● **TASK GOAL**
How many lines of these entries hold the string "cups"? Reply with the number alone.

══════════

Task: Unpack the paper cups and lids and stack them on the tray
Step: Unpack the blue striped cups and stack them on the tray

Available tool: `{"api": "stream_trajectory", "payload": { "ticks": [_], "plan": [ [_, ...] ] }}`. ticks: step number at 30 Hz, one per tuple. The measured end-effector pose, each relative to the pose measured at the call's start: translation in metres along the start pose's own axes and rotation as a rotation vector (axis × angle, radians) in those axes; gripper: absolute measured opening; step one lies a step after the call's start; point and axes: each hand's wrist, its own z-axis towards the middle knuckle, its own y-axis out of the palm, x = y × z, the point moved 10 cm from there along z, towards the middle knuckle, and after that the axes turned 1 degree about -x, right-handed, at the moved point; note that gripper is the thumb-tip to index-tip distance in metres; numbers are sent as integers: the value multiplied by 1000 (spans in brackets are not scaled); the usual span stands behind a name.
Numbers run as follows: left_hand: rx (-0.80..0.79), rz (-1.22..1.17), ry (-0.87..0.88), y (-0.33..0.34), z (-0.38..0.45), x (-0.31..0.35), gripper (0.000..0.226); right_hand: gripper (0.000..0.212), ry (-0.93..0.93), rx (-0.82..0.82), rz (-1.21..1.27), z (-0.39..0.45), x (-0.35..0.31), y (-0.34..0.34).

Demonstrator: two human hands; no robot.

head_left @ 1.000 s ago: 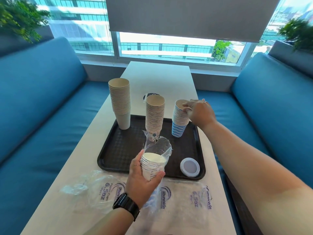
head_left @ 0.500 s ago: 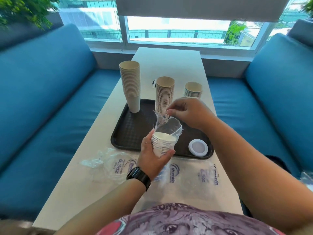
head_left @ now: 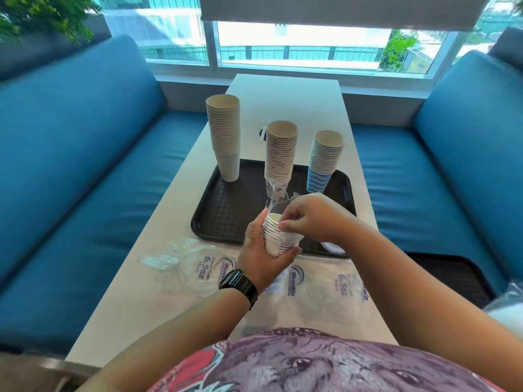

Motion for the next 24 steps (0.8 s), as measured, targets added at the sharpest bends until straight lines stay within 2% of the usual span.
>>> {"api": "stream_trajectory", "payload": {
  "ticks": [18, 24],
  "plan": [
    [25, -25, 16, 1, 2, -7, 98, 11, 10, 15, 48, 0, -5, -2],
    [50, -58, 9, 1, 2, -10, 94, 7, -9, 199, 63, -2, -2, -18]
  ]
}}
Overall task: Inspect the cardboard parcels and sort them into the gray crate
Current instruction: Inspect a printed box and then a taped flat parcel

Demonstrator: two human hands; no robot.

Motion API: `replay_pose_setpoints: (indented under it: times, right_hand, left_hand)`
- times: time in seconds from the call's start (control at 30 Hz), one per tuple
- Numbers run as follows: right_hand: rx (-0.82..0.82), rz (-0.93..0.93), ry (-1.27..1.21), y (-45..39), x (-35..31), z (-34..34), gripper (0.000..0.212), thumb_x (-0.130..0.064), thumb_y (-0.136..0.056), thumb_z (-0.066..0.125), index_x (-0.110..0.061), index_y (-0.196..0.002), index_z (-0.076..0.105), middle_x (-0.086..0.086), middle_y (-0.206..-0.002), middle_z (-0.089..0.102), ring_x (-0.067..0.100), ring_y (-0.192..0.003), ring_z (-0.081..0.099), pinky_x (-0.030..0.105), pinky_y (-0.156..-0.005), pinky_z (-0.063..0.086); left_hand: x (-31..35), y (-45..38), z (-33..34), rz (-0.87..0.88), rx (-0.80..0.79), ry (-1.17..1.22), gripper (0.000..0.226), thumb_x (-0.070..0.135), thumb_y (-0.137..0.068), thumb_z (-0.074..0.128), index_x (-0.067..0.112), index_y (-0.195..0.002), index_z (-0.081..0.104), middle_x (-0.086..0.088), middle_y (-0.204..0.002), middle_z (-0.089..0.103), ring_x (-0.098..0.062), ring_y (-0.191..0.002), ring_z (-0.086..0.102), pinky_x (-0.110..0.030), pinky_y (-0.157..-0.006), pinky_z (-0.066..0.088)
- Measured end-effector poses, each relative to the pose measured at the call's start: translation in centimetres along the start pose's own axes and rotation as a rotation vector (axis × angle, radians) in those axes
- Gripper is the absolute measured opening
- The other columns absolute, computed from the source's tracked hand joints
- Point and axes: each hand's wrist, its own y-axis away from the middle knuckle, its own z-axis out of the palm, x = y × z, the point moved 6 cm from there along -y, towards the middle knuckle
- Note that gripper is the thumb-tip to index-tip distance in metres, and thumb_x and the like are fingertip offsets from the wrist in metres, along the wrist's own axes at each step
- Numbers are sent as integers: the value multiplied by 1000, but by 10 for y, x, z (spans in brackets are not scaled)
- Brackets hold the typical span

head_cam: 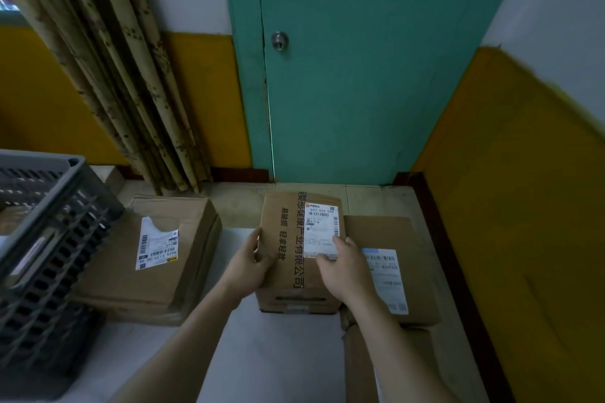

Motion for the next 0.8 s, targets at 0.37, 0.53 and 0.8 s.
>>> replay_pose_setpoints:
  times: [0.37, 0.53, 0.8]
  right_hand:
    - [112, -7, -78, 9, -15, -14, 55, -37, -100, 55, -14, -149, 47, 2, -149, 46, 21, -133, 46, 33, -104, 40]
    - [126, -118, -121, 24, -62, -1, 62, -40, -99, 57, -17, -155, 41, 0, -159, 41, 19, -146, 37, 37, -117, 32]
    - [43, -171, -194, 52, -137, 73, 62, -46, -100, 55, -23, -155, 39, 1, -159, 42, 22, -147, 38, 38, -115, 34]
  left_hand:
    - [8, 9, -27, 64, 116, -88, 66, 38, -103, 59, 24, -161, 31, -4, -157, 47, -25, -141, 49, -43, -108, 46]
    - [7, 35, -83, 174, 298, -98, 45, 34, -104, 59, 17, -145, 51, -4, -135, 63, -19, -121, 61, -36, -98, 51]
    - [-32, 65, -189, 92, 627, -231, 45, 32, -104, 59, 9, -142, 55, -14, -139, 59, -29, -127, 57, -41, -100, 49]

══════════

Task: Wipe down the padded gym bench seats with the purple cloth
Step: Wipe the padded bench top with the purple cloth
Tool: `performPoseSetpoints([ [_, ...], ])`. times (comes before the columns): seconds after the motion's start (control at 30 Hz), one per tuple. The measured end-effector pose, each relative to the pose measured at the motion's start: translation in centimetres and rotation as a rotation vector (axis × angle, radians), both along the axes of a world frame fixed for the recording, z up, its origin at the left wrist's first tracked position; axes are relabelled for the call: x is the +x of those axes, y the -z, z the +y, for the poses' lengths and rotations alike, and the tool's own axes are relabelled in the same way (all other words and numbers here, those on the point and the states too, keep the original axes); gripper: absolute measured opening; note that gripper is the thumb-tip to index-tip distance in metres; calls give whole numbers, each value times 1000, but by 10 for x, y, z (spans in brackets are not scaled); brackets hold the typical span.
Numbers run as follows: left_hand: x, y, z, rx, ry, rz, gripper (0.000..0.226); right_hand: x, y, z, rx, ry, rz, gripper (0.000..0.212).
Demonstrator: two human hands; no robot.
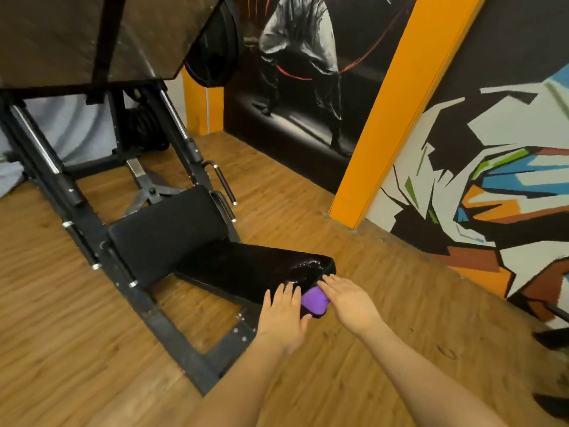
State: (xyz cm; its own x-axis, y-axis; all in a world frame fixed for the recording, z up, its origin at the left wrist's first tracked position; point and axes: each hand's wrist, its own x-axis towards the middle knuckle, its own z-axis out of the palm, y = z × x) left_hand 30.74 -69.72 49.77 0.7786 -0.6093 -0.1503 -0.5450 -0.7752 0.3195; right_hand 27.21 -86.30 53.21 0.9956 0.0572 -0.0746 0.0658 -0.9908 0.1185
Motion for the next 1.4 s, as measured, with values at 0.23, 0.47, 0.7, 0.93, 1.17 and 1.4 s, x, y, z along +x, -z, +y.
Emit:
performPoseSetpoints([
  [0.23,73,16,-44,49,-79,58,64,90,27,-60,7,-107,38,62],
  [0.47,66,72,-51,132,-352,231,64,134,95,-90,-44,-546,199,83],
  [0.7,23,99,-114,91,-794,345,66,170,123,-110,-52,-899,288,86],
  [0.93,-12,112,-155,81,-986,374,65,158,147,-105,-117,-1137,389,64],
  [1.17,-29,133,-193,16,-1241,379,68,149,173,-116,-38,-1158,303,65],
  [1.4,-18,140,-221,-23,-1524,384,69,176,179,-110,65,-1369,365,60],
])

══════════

● **SOLUTION TO THE PROBLEM**
2